UFW all traffic through tunnel
To use UFW to direct all traffic though a certain interface (like an OpenVPN tunnel) you can use UFW. It comes pre-installed with Ubuntu but not enabled. The only issue with it is that you have to disable the firewall, connect to your tunnel then re-enable the firewall to make it work. I find that's acceptable.
First, deny all outgoing and incoming
sudo ufw default deny outgoing && sudo ufw default deny incoming
Now, allow all traffic on your tunnel (in my case, it was tun0 - look at ifconfig. It may say something like tun0-00 but just use tun0)

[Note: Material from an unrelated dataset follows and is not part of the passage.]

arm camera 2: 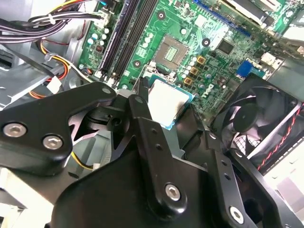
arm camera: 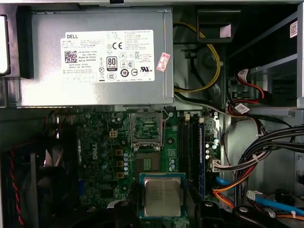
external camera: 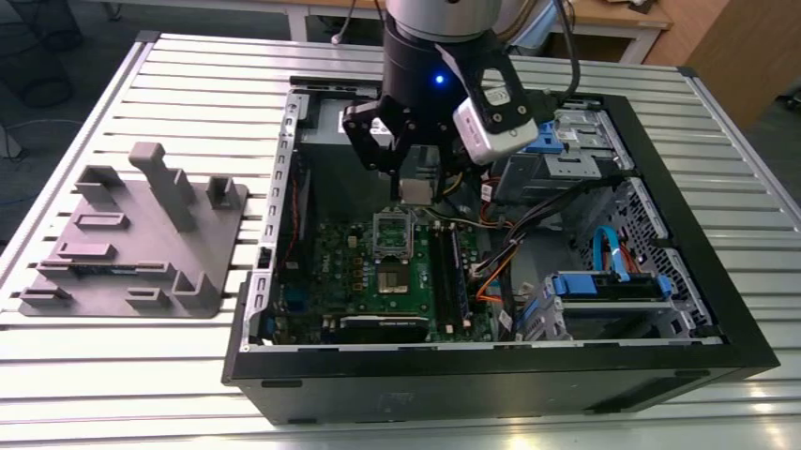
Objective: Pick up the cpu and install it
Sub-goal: 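Pick up the cpu and move it towards the insertion slot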
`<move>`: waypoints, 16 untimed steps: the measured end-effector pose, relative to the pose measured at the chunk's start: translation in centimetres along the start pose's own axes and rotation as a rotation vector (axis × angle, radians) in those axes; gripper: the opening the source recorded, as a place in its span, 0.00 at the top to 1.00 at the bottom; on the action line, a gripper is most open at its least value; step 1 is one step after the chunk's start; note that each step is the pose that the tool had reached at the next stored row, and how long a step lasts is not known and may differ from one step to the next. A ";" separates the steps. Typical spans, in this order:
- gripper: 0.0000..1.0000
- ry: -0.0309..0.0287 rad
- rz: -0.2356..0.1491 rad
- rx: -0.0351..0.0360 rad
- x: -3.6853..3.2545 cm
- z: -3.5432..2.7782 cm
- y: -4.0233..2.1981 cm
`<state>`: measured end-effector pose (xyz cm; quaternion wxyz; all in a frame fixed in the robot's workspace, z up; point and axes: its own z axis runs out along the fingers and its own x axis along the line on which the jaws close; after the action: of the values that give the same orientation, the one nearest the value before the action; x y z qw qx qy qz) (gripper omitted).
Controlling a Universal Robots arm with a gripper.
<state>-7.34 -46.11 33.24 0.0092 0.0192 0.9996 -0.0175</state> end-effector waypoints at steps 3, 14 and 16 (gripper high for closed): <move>0.53 0.0001 0.000 0.0003 0.00 0.00 0.00; 0.53 -0.0002 0.000 -0.0002 0.52 1.21 -0.61; 0.53 -0.0002 0.000 -0.0002 0.54 1.58 -0.69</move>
<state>-7.88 -46.83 31.67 0.0093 0.0191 0.9996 -0.0174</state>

sudo ufw allow out on tun0 from any to any && sudo ufw allow in on tun0 from any to any
Now, connect to your tunnel and enable the firewall
sudo ufw enable. Check that you can connect to the internet. Then, disconnect from your tunnel and try to access the internet (or just do a ping to 126.96.36.199).
You should not be able to access the internet.
To allow traffic to a certain IP address in your local network, you can do
sudo ufw allow out to 10.0.0.5 or to allow access to a range
sudo ufw allow out to 10.0.0.0/8 (obviously replace 10.0.0.x with your internal IP address/range). The more restrictive the better in my opinion.